Your instructions> What you produce should be every line from the data that includes "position".

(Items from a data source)
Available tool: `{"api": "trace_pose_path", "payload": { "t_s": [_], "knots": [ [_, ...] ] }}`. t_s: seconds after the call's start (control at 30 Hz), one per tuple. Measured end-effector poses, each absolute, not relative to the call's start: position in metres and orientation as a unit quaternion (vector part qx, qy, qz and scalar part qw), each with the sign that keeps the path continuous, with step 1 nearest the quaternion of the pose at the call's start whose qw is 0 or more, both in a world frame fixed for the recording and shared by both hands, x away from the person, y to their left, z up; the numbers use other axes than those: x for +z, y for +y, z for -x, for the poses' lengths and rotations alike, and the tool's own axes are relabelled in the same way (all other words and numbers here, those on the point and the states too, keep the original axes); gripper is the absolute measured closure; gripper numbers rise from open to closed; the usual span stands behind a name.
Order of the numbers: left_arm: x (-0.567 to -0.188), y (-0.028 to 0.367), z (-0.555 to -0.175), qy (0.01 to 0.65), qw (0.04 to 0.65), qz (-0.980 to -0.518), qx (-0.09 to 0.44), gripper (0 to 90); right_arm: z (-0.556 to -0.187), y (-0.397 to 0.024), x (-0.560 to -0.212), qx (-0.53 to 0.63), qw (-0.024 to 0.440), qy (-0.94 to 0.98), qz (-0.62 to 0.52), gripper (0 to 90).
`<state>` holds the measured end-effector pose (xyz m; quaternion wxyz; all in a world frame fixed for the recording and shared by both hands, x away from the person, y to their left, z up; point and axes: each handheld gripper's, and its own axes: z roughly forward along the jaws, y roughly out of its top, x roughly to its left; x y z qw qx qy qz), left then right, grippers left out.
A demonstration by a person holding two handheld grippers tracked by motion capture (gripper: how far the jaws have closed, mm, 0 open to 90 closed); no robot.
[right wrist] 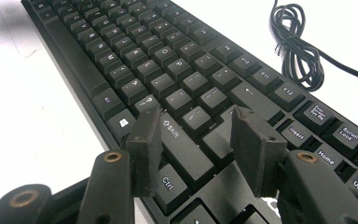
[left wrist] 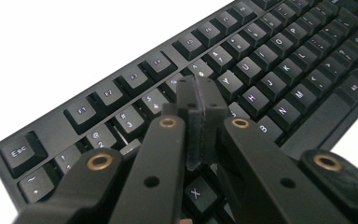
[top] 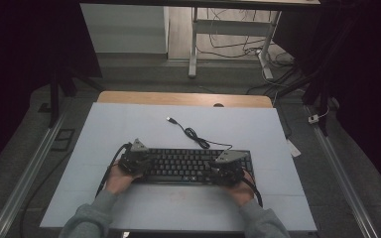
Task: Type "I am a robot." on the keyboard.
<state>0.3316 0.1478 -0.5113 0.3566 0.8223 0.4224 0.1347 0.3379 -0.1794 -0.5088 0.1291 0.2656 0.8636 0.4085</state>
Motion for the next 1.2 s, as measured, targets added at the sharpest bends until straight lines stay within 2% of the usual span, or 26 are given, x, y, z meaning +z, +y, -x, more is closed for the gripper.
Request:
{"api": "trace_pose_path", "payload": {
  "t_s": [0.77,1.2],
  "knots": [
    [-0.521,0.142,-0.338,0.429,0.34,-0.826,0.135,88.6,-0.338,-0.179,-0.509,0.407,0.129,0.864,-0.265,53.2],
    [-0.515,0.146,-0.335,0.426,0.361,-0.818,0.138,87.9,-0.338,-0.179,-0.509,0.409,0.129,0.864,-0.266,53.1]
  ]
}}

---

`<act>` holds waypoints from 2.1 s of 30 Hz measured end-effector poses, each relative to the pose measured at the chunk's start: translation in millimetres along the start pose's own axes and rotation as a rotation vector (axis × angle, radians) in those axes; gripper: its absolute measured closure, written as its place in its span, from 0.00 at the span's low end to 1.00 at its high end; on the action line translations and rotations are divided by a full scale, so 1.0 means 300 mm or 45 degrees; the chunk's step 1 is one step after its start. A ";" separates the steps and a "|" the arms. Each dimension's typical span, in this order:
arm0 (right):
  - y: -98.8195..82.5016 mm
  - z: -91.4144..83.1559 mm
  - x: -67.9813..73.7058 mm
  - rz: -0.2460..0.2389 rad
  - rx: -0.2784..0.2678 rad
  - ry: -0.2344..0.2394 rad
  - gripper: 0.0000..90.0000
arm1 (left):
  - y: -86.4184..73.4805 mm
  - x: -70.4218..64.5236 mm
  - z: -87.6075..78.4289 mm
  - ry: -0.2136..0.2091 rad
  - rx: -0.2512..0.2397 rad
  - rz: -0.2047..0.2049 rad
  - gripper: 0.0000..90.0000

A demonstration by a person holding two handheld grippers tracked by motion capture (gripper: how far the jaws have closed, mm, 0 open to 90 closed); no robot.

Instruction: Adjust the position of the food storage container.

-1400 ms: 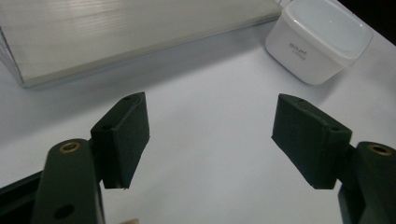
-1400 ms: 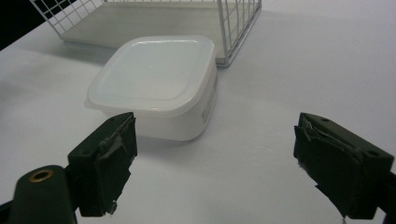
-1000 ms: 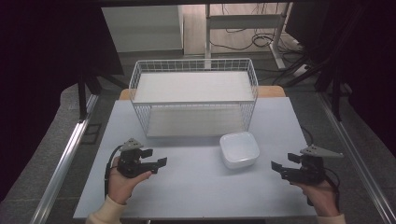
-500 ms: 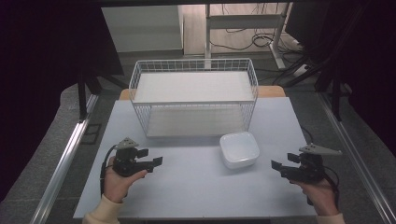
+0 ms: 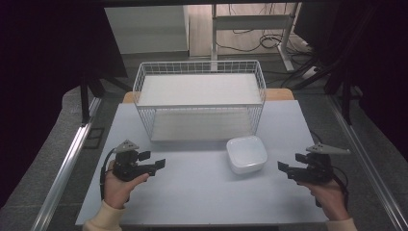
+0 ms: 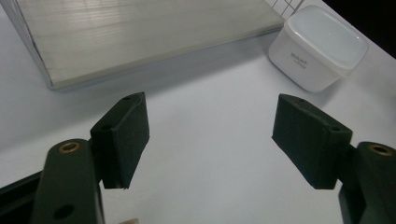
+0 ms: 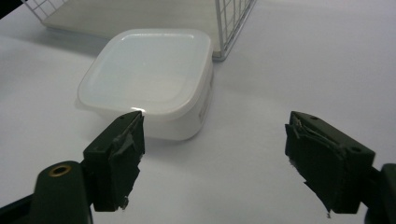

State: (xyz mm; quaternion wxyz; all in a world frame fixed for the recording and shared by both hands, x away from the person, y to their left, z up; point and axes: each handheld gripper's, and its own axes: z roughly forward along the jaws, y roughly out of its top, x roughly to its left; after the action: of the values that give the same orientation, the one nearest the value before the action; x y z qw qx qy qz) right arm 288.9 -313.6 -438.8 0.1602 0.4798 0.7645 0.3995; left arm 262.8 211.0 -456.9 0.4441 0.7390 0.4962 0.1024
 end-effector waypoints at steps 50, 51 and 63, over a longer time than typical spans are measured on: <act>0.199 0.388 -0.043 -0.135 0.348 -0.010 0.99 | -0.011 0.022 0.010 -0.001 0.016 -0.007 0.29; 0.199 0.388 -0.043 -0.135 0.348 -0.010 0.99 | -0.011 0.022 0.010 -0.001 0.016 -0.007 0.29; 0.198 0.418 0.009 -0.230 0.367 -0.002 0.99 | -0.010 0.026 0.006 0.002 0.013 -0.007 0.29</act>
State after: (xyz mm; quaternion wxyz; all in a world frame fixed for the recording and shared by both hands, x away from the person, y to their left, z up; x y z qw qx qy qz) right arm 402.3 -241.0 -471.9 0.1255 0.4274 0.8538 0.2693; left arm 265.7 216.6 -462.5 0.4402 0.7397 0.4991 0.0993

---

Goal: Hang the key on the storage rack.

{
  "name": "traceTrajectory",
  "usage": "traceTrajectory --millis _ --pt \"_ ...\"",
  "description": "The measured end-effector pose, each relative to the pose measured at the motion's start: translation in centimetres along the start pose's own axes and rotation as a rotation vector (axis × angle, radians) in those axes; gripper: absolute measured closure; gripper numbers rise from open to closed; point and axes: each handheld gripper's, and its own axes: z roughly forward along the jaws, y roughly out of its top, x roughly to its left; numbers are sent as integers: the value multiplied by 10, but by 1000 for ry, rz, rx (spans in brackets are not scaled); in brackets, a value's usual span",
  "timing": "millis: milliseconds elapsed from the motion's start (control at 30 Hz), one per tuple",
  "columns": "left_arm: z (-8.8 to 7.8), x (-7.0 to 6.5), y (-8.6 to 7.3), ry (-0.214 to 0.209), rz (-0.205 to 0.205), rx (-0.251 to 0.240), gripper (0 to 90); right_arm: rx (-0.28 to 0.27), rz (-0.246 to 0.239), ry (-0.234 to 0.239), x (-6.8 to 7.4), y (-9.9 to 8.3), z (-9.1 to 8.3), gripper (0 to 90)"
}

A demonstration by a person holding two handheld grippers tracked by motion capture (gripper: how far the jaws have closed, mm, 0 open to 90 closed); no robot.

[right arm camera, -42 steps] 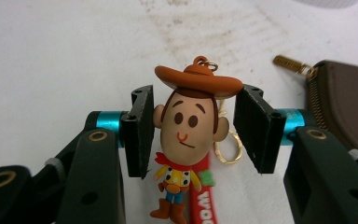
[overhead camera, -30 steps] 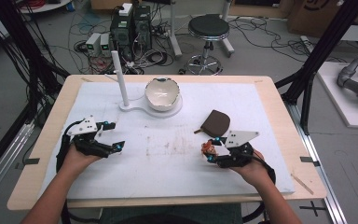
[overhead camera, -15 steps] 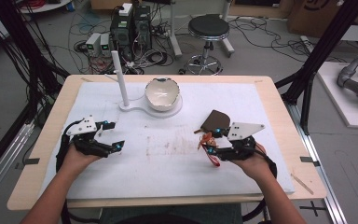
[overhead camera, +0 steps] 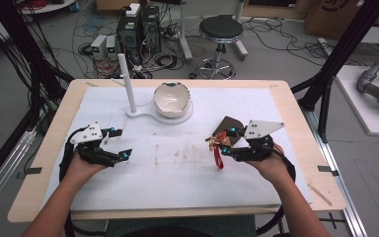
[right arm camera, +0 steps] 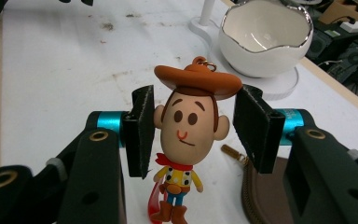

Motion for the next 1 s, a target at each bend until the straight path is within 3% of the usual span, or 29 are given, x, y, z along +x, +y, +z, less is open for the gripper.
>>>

Answer to this exercise>
Available tool: `{"api": "trace_pose_path", "payload": { "t_s": [_], "knots": [ [_, ...] ] }}`. t_s: seconds after the call's start (control at 30 Hz), one per tuple. Measured end-effector poses, each absolute, not relative to the call's start: position in metres and orientation as a unit quaternion (vector part qx, qy, qz and scalar part qw), each with the sign that keeps the path continuous, with step 1 nearest the quaternion of the pose at the call's start whose qw is 0 or more, both in a world frame fixed for the recording and shared by both hands, x away from the person, y to their left, z up; the numbers use other axes than those: x for +z, y for +y, z for -x, for the poses' lengths and rotations alike, and the tool's own axes are relabelled in the same way (all other words and numbers here, those on the point and the states too, keep the original axes); gripper is the absolute measured closure; gripper numbers rise from open to closed; the usual span stands behind a name.
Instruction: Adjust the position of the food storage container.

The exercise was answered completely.